What to work on
Produce an exact transcription of the data, with the images left out.

Records provided
----------
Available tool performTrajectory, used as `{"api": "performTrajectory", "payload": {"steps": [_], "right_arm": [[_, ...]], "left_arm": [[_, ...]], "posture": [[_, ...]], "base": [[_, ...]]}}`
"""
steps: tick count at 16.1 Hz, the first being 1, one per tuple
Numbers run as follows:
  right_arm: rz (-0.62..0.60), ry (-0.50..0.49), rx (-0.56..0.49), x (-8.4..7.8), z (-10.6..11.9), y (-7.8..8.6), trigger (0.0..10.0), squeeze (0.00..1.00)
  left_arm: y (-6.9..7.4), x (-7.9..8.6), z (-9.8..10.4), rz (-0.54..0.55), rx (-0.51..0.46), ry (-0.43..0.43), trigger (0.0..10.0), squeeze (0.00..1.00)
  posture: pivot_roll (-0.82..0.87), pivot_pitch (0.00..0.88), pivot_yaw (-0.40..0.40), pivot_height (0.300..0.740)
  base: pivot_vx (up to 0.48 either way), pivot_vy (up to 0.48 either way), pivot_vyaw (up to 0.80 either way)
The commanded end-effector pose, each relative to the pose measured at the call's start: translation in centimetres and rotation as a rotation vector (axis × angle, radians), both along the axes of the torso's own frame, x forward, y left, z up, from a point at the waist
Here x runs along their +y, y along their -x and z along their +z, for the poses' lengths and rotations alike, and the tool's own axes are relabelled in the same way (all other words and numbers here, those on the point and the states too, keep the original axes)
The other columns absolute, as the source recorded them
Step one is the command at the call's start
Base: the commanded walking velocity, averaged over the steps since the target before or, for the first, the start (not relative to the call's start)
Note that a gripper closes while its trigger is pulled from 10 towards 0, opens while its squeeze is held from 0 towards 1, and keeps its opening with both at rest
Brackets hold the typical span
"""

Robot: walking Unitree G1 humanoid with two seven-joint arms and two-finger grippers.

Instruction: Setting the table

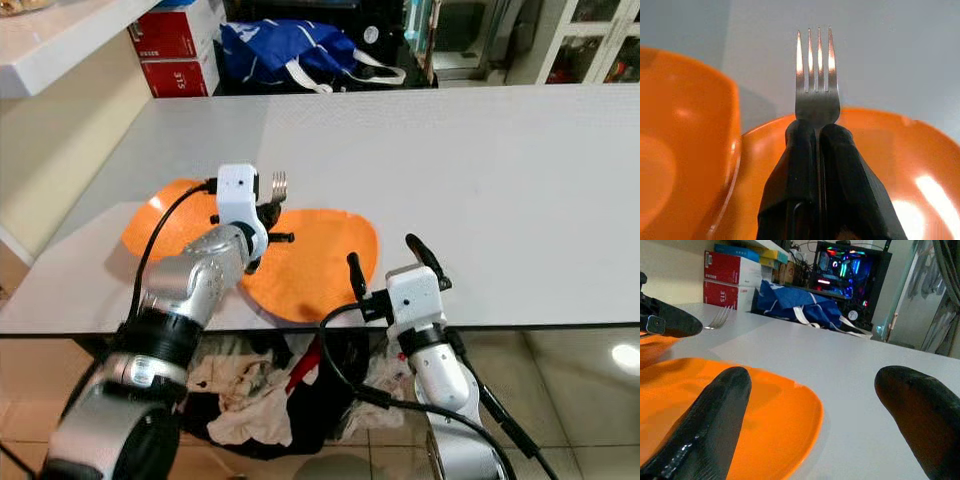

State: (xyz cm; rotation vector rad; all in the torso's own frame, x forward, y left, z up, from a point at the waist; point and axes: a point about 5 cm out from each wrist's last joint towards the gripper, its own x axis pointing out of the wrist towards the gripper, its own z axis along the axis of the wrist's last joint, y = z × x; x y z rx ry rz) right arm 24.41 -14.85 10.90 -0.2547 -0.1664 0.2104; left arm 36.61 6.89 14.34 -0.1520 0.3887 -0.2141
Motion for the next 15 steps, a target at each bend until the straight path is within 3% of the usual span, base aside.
{"api": "performTrajectory", "payload": {"steps": [1,7,12,15], "right_arm": [[0.0,-0.014,-0.012,0.2,0.4,0.1,10.0,0.03],[0.018,-0.037,-0.009,0.2,1.1,0.7,10.0,0.03],[0.046,-0.028,0.021,-0.2,1.5,2.0,10.0,0.03],[0.076,0.022,0.06,-1.8,1.7,3.5,10.0,0.03]], "left_arm": [[-0.6,0.2,0.6,0.001,-0.026,-0.02,0.0,0.0],[-1.6,1.1,-1.2,0.021,0.028,-0.042,0.0,0.0],[-1.3,0.1,-2.5,-0.009,0.087,-0.016,0.0,0.0],[-1.2,-0.6,-2.8,-0.034,0.098,-0.018,0.0,0.0]], "posture": [[-0.18,0.0,0.118,0.74],[-0.2,0.0,0.129,0.74],[-0.21,0.0,0.131,0.74],[-0.23,0.005,0.13,0.74]], "base": [[0.0,0.0,0.0],[0.0,0.0,0.0],[0.0,0.0,0.0],[0.0,0.0,0.0]]}}
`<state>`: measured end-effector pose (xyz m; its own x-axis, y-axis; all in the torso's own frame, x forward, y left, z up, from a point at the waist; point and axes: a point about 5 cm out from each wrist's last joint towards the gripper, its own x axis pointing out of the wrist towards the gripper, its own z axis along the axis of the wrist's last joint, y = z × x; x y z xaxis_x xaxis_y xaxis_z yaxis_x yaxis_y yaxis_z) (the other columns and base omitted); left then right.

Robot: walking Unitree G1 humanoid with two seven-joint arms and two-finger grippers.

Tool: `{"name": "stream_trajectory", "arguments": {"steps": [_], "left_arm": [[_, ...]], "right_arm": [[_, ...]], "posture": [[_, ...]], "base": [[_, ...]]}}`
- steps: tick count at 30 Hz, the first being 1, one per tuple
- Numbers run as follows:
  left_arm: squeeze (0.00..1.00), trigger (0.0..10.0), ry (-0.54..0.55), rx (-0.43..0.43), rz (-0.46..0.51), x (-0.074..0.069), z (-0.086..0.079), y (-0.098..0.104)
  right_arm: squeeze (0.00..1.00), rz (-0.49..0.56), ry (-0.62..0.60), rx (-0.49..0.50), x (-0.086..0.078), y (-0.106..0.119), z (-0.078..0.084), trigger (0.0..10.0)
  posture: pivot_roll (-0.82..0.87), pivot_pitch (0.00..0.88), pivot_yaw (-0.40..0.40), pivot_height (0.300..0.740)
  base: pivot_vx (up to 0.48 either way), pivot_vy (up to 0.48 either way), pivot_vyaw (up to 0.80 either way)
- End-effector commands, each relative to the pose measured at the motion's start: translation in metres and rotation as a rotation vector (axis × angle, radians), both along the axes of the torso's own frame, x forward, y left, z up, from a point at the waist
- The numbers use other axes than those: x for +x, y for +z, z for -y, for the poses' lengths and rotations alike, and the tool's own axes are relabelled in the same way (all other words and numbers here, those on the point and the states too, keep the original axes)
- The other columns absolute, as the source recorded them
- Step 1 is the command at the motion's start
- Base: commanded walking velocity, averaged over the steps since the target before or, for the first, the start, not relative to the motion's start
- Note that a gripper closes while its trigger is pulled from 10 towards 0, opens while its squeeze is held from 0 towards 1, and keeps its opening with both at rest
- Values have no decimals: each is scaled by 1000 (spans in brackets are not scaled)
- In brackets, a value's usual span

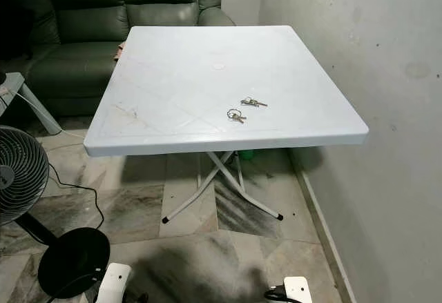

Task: Hang keys on a hook

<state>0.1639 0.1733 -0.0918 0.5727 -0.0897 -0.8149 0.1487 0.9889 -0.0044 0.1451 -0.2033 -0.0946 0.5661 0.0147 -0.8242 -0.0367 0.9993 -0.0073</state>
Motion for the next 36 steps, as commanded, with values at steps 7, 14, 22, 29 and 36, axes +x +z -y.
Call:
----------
Expected answer
Available tool performTrajectory, used as `{"api": "performTrajectory", "payload": {"steps": [_], "right_arm": [[_, ...]], "left_arm": [[_, ...]], "posture": [[_, ...]], "base": [[_, ...]]}}`
"""
steps: tick count at 16.1 Hz, the first being 1, one per tuple
Numbers run as follows:
  right_arm: rz (-0.62..0.60), ry (-0.50..0.49), rx (-0.56..0.49), x (-8.4..7.8), z (-10.6..11.9), y (-7.8..8.6), trigger (0.0..10.0), squeeze (0.00..1.00)
  left_arm: y (-6.9..7.4), x (-7.9..8.6), z (-9.8..10.4), rz (-0.54..0.55), rx (-0.51..0.46), ry (-0.43..0.43), trigger (0.0..10.0), squeeze (0.00..1.00)
  posture: pivot_roll (-0.82..0.87), pivot_pitch (0.00..0.88), pivot_yaw (-0.40..0.40), pivot_height (0.300..0.740)
  base: pivot_vx (up to 0.48 either way), pivot_vy (up to 0.48 either way), pivot_vyaw (up to 0.80 either way)
The commanded end-effector pose, each relative to the pose measured at the call's start: translation in centimetres and rotation as a rotation vector (axis × angle, radians), both along the axes of the torso's own frame, x forward, y left, z up, from a point at the waist
Here x runs along their +y, y along their -x and z along their +z, for the poses' lengths and rotations alike, and the tool's own axes are relabelled in the same way (all other words and numbers here, those on the point and the states too, keep the original axes)
The other columns absolute, as the source recorded them
Step one is the command at the call's start
Base: the commanded walking velocity, averaged over the steps since the target before or, for the first, the start (not relative to the call's start)
Note that a gripper closes while its trigger is pulled from 10 towards 0, opens while its squeeze is held from 0 towards 1, and keeps its opening with both at rest
Brackets hold the typical span
"""

Robot: walking Unitree G1 humanoid with two seven-joint arms and two-finger grippers.

Instruction: Setting the table


State: (xyz cm; rotation vector rad; all in the torso's own frame, x forward, y left, z up, from a point at the waist; point and axes: a point about 5 cm out from each wrist's last joint towards the gripper, its own x axis pointing out of the wrist towards the gripper, its own z axis along the axis of the wrist's last joint, y = z × x; x y z rx ry rz) right arm 24.41 -14.85 10.90 -0.2547 -0.1664 0.2104; left arm 36.61 6.89 14.34 -0.1520 0.3887 -0.2141
Motion for the next 15 steps, a target at each bend until the straight path is within 3% of the usual span, base aside.
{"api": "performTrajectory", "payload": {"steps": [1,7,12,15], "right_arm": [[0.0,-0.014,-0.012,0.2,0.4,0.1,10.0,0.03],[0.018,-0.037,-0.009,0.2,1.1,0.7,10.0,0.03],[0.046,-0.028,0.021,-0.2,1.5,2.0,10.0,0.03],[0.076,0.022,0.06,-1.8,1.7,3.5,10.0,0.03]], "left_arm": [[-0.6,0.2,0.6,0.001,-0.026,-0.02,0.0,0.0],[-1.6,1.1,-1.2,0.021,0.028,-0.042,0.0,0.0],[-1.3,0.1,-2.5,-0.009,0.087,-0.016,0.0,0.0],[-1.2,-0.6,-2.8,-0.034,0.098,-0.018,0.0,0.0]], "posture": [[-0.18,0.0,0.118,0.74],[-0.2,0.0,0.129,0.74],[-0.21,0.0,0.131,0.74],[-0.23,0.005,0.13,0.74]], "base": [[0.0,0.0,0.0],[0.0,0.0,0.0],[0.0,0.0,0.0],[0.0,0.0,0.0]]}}
`<state>`: measured end-effector pose (xyz m; its own x-axis, y-axis; all in the torso's own frame, x forward, y left, z up, from a point at the waist; point and axes: a point about 5 cm out from each wrist's last joint towards the gripper, its own x axis pointing out of the wrist towards the gripper, its own z axis along the axis of the wrist's last joint, y = z × x; x y z xaxis_x xaxis_y xaxis_z yaxis_x yaxis_y yaxis_z) (the other columns and base omitted); left then right.

Robot: walking Unitree G1 humanoid with two seven-joint arms and two-finger grippers.

Tool: `{"name": "stream_trajectory", "arguments": {"steps": [_], "left_arm": [[_, ...]], "right_arm": [[_, ...]], "posture": [[_, ...]], "base": [[_, ...]]}}`
- steps: tick count at 30 Hz, the first being 1, one per tuple
- Numbers run as follows:
  left_arm: squeeze (0.00..1.00), trigger (0.0..10.0), ry (-0.54..0.55), rx (-0.43..0.43), rz (-0.46..0.51), x (-0.074..0.069), z (-0.086..0.079), y (-0.098..0.104)
  right_arm: squeeze (0.00..1.00), rz (-0.49..0.56), ry (-0.62..0.60), rx (-0.49..0.50), x (-0.086..0.078), y (-0.106..0.119), z (-0.078..0.084), trigger (0.0..10.0)
  posture: pivot_roll (-0.82..0.87), pivot_pitch (0.00..0.88), pivot_yaw (-0.40..0.40), pivot_height (0.300..0.740)
  base: pivot_vx (up to 0.48 either way), pivot_vy (up to 0.48 either way), pivot_vyaw (up to 0.80 either way)
- End-effector commands, each relative to the pose measured at the motion's start: translation in metres and rotation as a rotation vector (axis × angle, radians), both along the axes of the torso's own frame, x forward, y left, z up, from a point at the waist
- The numbers use other axes than those: x for +x, y for +z, z for -y, for the poses' lengths and rotations alike, and the tool's own axes are relabelled in the same way (all other words and numbers here, those on the point and the states too, keep the original axes)
- The other columns absolute, as the source recorded them
- Step 1 is the command at the motion's start
- Base: commanded walking velocity, averaged over the steps since the target before or, for the first, the start, not relative to the motion's start
- Note that a gripper closes while its trigger is pulled from 10 towards 0, opens while its squeeze is held from 0 towards 1, and keeps its opening with both at rest
- Values have no decimals: each is scaled by 1000 (spans in brackets are not scaled)
- In brackets, a value's usual span


Task: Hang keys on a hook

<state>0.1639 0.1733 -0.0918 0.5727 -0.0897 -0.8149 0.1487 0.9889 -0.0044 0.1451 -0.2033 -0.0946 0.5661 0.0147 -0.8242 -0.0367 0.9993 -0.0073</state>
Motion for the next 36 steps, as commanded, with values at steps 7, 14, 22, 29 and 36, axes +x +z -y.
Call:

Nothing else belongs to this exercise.